When FIRE criticizes institutions for assessing students based on their commitments to concepts such as “social justice,” one common question we hear is: what’s so wrong with that?  Can’t everyone agree that social justice is a good thing?
 
The problem is that in academia, certain terms, including social justice, have become politically and ideologically loaded. Mark Bauerlein, a professor of English at Emory University, provides interesting insight into this phenomenon today on Inside Higher Ed. Bauerlein discusses how academics first propagated the notion that that language has “implicit meaning…much of it political or identity-oriented,” and yet are now falling back on the traditionally “conservative” notion that words should be taken at face value in order to defend themselves against charges of bias (such as the charge that it is inappropriate to judge people on their commitment to social justice.)
 
Bauerlein also notes that academics tend to issue denials when charged with bias in their use of politically-charged language.
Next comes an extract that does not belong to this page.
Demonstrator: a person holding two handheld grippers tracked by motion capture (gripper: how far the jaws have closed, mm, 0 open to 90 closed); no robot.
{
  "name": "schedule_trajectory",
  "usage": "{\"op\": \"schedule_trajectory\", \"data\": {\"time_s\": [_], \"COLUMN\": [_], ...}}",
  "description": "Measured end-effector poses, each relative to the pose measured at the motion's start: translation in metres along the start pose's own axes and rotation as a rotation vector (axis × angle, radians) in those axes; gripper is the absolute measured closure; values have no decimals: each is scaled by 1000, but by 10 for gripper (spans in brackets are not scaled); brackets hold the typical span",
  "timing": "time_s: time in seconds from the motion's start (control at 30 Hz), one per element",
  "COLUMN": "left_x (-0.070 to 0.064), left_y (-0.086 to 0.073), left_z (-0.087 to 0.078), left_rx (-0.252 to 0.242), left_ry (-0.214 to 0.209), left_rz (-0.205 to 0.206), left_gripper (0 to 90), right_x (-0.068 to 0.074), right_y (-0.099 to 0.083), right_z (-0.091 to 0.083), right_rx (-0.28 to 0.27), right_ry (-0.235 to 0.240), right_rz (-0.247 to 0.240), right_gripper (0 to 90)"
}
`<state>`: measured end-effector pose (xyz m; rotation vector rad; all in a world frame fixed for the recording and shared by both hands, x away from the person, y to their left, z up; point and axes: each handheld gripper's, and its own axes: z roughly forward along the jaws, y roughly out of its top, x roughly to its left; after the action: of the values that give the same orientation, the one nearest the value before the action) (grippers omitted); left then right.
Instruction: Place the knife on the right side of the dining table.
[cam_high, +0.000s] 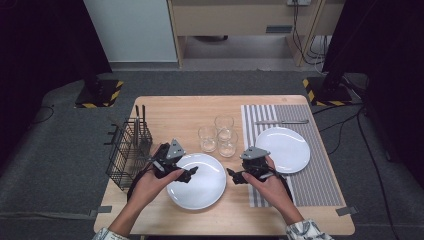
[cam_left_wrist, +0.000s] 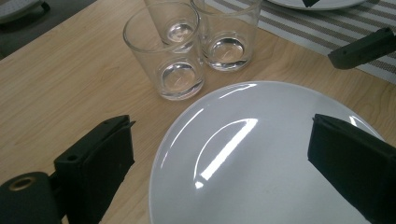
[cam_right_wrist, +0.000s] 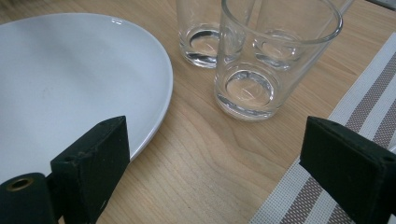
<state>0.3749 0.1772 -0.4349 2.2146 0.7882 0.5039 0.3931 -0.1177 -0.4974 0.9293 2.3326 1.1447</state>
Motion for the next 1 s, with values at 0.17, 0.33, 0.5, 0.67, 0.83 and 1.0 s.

Of these people, Bauerlein asks: “Have they lived so long and so closely to ‘social justice,’ ‘social change,’…and ‘gender equality’ that they do not recognize them as loaded terms? ... By their own instruction, we should regard the widespread attention to race, gender, and social construction as emanating from a world view and signaling an ideological commitment.” 
 
Those who do not see the danger inherent in judging people on the basis of their commitment to terms like “social justice” would do well to read Bauerlein’s thought-provoking article.